AFP

En la provincia de Anbar, dominada por los sunitas, los iraquíes luchan por reconstruir sus vidas tras años bajo el yugo del grupo Estado Islámico y advierte que no permitirán el retorno de los familiares de los yihadistas a esta zona de Irak.

Omar Shihan al Alwani, que luchó contra el EI, asegura que a los familiares de los yihadistas que intenten volver lo único que les espera es la venganza. 

"Anbar es una sociedad tribal. Si el hermano o el padre de alguien es asesinado, nosotros respondemos con una venganza de sangre matando a alguien de la tribu del asesino", explica Alwani, dos meses después de que Irak declarase la victoria sobre el EI. 

"No queremos que los combatientes del EI vuelvan y que empiece una espiral de violencia", dice este hombre de 35 años, con una tupida barba y un pañuelo rojo en la cabeza, desde una sala ceremonial tradicional. 

Para él, si éstos vuelven "va a correr la sangre y ni las tribus ni las operaciones militares van a poder impedirlo". 

Estas posturas están lejos del apoyo que tuvieron los yihadistas en esta zona desértica.  
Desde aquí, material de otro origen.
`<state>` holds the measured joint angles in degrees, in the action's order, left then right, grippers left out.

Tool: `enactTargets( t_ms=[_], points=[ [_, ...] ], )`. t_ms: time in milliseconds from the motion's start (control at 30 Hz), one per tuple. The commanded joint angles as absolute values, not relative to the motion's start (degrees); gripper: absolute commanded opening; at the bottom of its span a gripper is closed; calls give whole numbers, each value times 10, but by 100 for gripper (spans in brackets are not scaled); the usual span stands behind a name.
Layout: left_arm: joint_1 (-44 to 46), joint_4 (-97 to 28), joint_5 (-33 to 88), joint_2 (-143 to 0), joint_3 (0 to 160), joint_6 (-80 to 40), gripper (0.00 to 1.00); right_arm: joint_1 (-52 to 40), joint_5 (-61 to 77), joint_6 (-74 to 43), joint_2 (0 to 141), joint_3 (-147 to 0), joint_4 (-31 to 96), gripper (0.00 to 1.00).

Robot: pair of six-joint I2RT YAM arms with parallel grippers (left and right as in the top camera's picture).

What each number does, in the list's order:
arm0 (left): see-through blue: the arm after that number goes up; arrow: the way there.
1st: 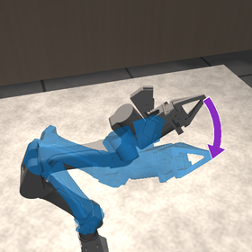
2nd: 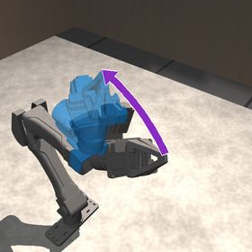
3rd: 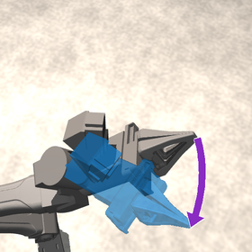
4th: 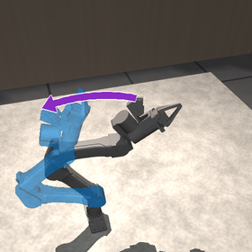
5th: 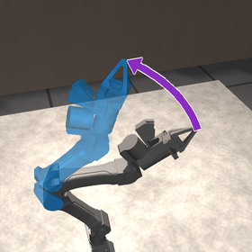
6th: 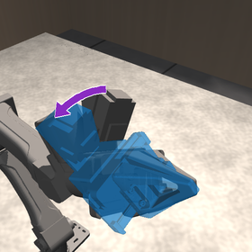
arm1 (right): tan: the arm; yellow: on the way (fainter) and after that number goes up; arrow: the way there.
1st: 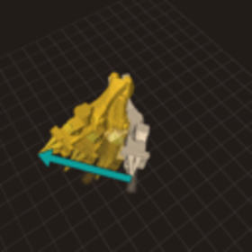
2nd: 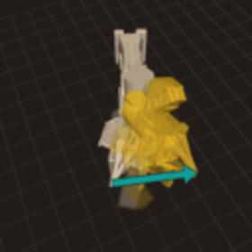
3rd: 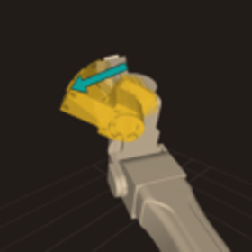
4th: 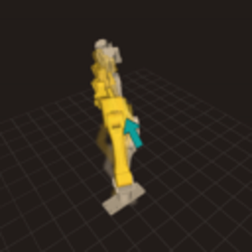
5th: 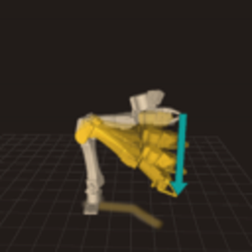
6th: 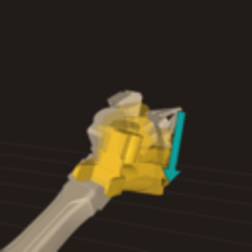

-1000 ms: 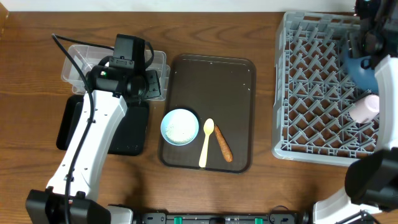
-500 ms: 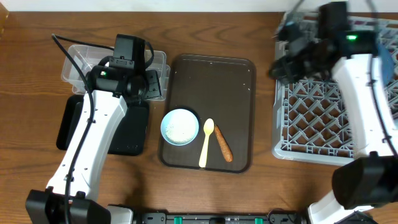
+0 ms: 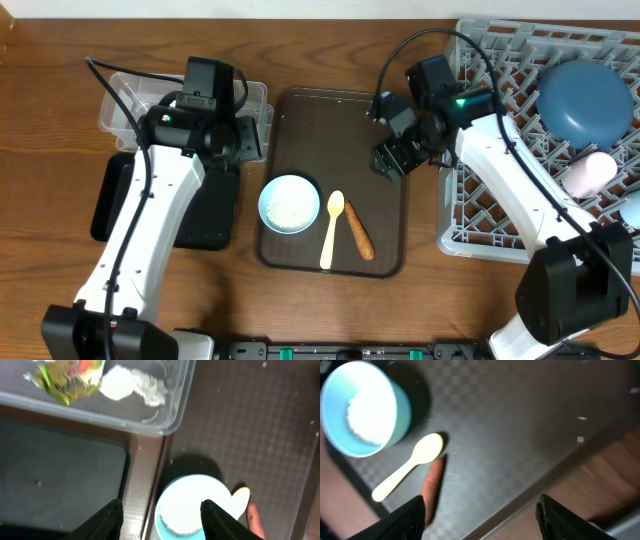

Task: Sort waste into correct bins and load items into the dishwasher rack
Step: 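Set blue bowl in rack's back right and release right gripper, then reach left gripper to carrot on brown tray and grasp it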

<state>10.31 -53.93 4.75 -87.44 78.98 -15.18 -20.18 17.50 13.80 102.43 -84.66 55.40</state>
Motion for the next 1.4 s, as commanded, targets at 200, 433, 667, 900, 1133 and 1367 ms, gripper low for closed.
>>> enactTargets(
  t_ms=[200,433,667,900,1133,1367],
  points=[
    [198,-554,61,-878,742,-153,54,-190,67,59,1027,-848,544,71],
    [297,-531,60,-886,720,-230,55,-170,2,9,1025,-888,538,73],
    [367,-491,60,-933,718,-385,57,-113,9,-4,1025,-952,569,75],
    [421,-452,69,-997,718,-553,65,-61,9,-4,1025,-956,593,79],
    [449,-431,86,-1042,718,-654,66,-36,35,-4,1025,-956,597,80],
    [474,-402,86,-1091,718,-687,67,-37,37,-4,1025,-956,609,79]
  ],
)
El precursor del EI emergió en esta parte de la zona sunita de Irak en 2006 y fue bien recibido por muchos habitantes de Anbar, que consideraban que era como una protección frente a las autoridades de Bagdad, un gobierno dominado por los chiitas. 

Los yihadistas fueron expulsados por las fuerzas del gobierno, pero cinco años después, a finales de 2013, los combatientes tribales se aliaron con el grupo contra Bagdad. 

Los yihadistas aprovecharon esta oportunidad hacerse con grandes franjas de territorio. 

Pero muchas tribus se fueron tornando contra el EI, especialmente a medida que comenzaron a ver la brutalidad de sus métodos, su interpretación rigorista del islam y el envío de sus "policías" a azotar a la gente en público y a ejecutar a los miembros de las tribus que se negaron a plegarse a su voluntad. 

- 'La sociedad los rechaza' -
Hoy los residentes siguen cuantificando los costos de la presencia del EI, en vidas perdidas y en la destrucción de las infraestructuras, insistiendo en que no quieren repetir los errores del pasado. 

"Son parias y la sociedad los rechaza", dice Jamis al Dahal, de 60 años, mientras se corta el pelo en una barbería.  "El gobierno no va a obligarnos a aceptar a personas que mataron a hombres, mujeres y niños en Anbar", sentenció. 

Algunos toman posiciones más moderadas, pero son muy cautos.

"No estamos en contra del retorno, pero es un mal momento y esto podría provocar disturbios y un retorno del baño de sangre en las calles", afirma el excombatiente tribal Omar Ibrahim. 

"Deberían estar en un campo bajo supervisión del gobierno iraquí y deberían recibir una instrucción diaria sobre cómo vivir todo juntos y cómo combatir el extremismo ideológico", agrega. 

Actualmente cerca de 380 familiares de yihadistas, mujeres y niños están detenidos en campamentos en Anbar, en condiciones muy duras. 

El año pasado la organización estadounidense Refugees International informó que mujeres y niñas sospechosas de tener vínculos con yihadistas del EI habían sufrido abusos sexuales por parte de guardias de los campos. 

Pero quienes dejan estas instalaciones, muchas veces no tienen adonde ir. 

En la ciudad de Ramadi, los residentes informan que las casas que pertenecían a las familias de los yihadistas han sido destruidas, en represalia a una táctica similar usada por ellos contra sus enemigos. 

Nadie quiso reconocer su responsabilidad. 

La ciudad todavía guarda las huellas de los combates y de los bombardeos de la coalición liderada por Estados Unidos durante la operación lanzada por las tropas del gobierno para recuperarla a principios de 2016. 

Erfan Ali, representante de Irak del Programa de la ONU para los Asentamientos Humanos, dijo que cerca de 8.000 hogares quedaron destruidos o gravemente dañados, al igual que cerca de 1.200 de las viviendas de Faluyah.

En un momento en que el califato transfronterizo languidece, muchos todavía temen que el gobierno central iraquí no sea capaz de impedir su retorno de forma definitiva. 

Algunos residentes todavía no se han atrevido a quitar los signos que dejó el grupo para marcar su presencia y los grafitis con la inscripción "propiedad del Estado Islámico" siguen marcados en las paredes de sus casas.